Vivienne Harris (née Hytner; 7 November 1921 – 4 March 2011) was a British businesswoman, newspaper publisher and journalist who co-founded the Jewish Telegraph in December 1950 with her husband, Frank Harris. The couple married in 1949.

==Career==
She was born Vivienne Hytner in Prestwich, Lancashire, England. Frank Harris, a freelance journalist, had relocated to Manchester from London.

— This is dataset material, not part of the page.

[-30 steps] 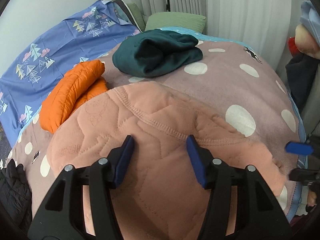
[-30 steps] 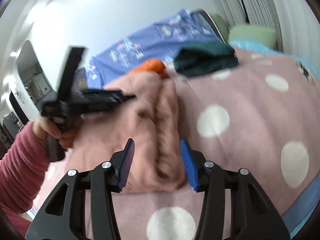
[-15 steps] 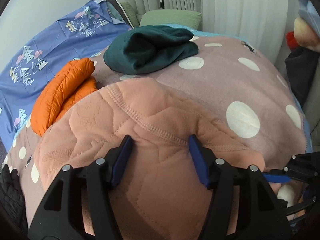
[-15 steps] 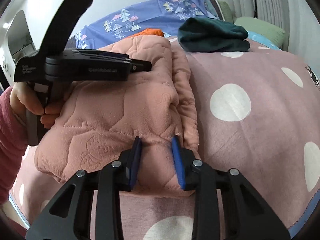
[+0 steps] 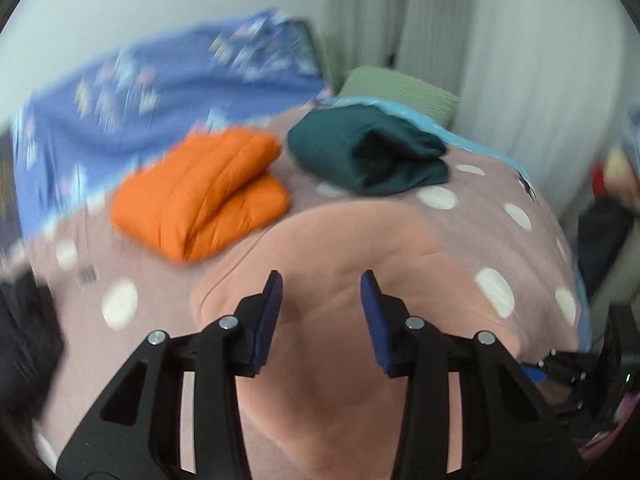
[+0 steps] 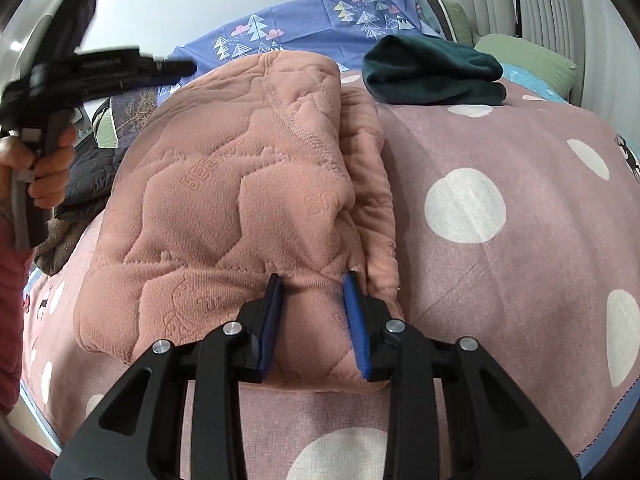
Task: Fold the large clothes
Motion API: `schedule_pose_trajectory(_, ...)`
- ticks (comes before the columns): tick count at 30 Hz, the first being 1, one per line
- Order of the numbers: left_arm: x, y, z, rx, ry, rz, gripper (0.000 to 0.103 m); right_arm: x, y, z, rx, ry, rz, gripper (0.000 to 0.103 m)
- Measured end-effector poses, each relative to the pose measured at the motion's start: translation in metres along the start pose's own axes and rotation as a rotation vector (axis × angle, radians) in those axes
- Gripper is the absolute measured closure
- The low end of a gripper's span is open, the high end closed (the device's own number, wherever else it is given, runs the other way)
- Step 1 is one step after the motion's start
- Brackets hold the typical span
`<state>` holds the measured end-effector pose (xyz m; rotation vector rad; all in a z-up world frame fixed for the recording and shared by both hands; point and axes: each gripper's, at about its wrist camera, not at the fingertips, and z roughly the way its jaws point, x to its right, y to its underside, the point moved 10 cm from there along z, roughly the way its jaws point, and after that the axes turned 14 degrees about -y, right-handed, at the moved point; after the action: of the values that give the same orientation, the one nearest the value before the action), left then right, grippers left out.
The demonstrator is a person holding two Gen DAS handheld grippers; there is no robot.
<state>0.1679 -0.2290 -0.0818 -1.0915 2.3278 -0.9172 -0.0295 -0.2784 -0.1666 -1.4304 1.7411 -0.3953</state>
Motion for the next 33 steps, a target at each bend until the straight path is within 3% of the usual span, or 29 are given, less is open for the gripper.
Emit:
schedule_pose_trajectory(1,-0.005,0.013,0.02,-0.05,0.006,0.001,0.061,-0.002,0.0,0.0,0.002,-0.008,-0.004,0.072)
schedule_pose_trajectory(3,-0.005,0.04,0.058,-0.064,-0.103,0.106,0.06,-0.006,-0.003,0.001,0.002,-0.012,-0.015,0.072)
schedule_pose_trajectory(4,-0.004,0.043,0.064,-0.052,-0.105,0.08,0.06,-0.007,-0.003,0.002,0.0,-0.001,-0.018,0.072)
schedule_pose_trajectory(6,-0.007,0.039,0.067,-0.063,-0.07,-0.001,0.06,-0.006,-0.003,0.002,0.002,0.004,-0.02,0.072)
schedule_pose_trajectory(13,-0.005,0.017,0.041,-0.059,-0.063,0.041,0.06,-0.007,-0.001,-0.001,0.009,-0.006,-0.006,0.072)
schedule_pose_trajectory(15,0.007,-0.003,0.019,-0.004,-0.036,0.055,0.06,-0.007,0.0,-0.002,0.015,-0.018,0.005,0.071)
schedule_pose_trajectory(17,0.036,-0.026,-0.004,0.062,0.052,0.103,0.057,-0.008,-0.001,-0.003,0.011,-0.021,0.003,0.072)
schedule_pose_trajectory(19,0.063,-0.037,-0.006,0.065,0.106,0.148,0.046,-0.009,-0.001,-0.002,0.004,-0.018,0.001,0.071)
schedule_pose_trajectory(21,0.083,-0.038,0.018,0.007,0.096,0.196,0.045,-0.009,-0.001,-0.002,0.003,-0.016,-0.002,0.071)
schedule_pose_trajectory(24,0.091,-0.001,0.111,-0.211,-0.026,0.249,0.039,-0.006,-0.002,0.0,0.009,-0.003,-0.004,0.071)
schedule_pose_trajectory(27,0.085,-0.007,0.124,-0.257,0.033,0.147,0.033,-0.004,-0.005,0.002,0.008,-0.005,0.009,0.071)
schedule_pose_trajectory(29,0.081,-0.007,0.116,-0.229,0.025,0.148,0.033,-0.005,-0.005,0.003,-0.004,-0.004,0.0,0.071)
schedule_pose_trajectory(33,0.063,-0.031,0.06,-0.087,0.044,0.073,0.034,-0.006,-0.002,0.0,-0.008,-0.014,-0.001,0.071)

She and her husband co-founded the weekly Jewish Telegraph in their dining room in Salford, Greater Manchester, in 1950. Vivienne Harris oversaw much of the newspaper's expansion from its origins as a four-page weekly paper during the next sixty years, until 2011. Under Harris, the Jewish Telegraph expanded to local editions in Leeds, Liverpool and Glasgow, as well as Manchester. Her husband and newspaper co-founder Frank Harris died in 1979. Their son, Paul, became group editor while Vivienne remained financial director and co-owner until her death.

In June 1997, Harris was the recipient of the MBE for her contributions to journalism and to Greater Manchester. Harris was active in numerous charitable organizations, including Save the Children, the Citizens Advice Bureau of Salford, the League of Jewish Women, St Ann's Hospice and the Jewish Day Centre.

She addressed attendees at the Jewish Telegraphs 60th anniversary dinner in December 2010. Dignitaries at the event, which was held at the Radisson Blu Hotel at Manchester International Airport, included Bury's Lord Mayor and Mayoress, John and Brenda Byrne.

==Death==
Vivienne Harris died at her home in Broughton Park on 4 March 2011, aged 89. She was survived by her sons, Paul, the Jewish Telegraphs present owner and editor and Jonathan.